### TASK INSTRUCTIONS
Scan the records for "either" and copy each line that contains it.

### STORED DATA
*** Block opens ***
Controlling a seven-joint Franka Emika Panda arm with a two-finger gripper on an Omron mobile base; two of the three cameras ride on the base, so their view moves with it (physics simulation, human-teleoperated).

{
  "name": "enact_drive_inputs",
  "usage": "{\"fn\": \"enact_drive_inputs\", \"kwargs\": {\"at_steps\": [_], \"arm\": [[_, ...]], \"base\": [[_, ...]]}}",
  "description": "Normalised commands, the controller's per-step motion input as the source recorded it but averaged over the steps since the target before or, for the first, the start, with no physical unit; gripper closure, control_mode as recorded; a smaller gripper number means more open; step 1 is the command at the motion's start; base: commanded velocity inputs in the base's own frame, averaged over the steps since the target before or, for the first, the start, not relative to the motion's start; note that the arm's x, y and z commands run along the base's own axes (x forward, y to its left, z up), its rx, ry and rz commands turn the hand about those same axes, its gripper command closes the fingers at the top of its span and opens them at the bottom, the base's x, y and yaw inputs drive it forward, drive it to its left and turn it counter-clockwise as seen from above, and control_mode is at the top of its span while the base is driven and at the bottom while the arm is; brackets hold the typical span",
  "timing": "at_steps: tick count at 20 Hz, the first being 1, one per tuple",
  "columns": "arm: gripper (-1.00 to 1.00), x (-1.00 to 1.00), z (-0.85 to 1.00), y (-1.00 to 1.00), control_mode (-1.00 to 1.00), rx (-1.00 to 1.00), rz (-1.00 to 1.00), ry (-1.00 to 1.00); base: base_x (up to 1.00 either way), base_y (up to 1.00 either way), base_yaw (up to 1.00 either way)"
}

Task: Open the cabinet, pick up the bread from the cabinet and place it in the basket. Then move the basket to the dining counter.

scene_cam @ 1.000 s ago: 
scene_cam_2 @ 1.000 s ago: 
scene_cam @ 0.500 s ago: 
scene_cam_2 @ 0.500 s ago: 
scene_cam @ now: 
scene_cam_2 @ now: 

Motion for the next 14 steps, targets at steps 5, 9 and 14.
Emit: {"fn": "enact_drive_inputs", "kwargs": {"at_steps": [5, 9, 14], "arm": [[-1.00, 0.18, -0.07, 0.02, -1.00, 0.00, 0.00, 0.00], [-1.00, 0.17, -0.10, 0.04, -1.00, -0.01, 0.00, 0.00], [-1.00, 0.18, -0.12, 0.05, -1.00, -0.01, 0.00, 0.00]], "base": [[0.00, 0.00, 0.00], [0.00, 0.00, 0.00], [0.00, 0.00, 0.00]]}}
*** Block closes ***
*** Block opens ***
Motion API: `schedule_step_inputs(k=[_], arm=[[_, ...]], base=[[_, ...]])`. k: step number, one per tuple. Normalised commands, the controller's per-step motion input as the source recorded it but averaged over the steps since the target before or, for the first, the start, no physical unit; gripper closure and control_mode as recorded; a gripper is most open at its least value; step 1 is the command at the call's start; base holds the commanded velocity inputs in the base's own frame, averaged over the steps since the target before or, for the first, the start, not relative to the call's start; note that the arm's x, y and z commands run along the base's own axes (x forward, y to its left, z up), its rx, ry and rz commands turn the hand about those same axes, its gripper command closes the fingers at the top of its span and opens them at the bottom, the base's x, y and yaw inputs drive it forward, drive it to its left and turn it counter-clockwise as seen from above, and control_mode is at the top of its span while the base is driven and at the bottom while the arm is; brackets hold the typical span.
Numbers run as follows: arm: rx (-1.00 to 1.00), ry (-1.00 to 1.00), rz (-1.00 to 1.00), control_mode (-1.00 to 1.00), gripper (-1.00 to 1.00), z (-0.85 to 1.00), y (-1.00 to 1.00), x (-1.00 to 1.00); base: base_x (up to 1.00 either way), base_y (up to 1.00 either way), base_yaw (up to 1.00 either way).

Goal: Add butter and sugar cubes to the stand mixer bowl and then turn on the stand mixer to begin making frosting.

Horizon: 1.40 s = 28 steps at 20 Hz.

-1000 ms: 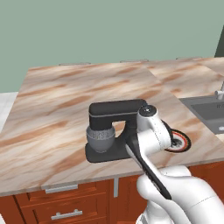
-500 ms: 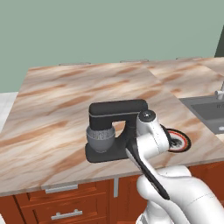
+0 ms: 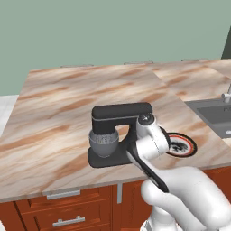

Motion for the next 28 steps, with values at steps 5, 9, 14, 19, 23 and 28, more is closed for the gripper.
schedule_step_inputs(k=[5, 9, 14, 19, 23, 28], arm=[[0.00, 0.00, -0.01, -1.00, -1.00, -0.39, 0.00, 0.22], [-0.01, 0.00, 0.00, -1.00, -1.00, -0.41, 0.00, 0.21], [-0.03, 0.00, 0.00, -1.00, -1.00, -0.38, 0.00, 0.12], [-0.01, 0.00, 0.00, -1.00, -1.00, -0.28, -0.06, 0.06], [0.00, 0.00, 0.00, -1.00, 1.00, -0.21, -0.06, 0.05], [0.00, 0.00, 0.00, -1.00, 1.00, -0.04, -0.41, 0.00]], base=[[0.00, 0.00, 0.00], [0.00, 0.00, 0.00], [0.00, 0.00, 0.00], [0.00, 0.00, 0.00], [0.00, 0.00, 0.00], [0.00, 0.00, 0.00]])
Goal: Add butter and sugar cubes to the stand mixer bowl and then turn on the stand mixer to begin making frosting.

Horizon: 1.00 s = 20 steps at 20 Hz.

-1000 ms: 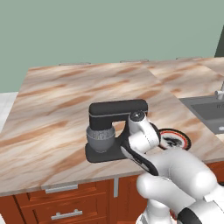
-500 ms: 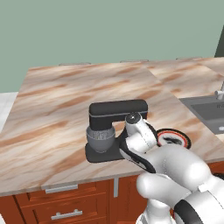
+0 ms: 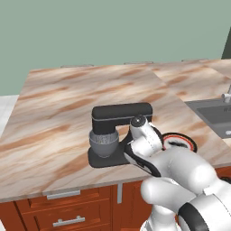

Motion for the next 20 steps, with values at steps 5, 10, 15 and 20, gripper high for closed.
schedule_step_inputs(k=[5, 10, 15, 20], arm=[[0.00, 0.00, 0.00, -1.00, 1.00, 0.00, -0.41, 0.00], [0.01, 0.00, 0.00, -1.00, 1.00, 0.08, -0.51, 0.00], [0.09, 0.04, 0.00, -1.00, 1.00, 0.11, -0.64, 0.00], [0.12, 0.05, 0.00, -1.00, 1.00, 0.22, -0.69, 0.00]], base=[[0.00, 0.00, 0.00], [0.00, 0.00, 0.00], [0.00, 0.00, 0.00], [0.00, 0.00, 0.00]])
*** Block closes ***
### EXERCISE RESULT
  "columns": "arm: gripper (-1.00 to 1.00), x (-1.00 to 1.00), z (-0.85 to 1.00), y (-1.00 to 1.00), control_mode (-1.00 to 1.00), rx (-1.00 to 1.00), rz (-1.00 to 1.00), ry (-1.00 to 1.00); base: base_x (up to 1.00 either way), base_y (up to 1.00 either way), base_yaw (up to 1.00 either way)"
Numbers run as follows: arm: rx (-1.00 to 1.00), ry (-1.00 to 1.00), rz (-1.00 to 1.00), control_mode (-1.00 to 1.00), gripper (-1.00 to 1.00), z (-0.85 to 1.00), y (-1.00 to 1.00), x (-1.00 to 1.00); base: base_x (up to 1.00 either way), base_y (up to 1.00 either way), base_yaw (up to 1.00 either way).

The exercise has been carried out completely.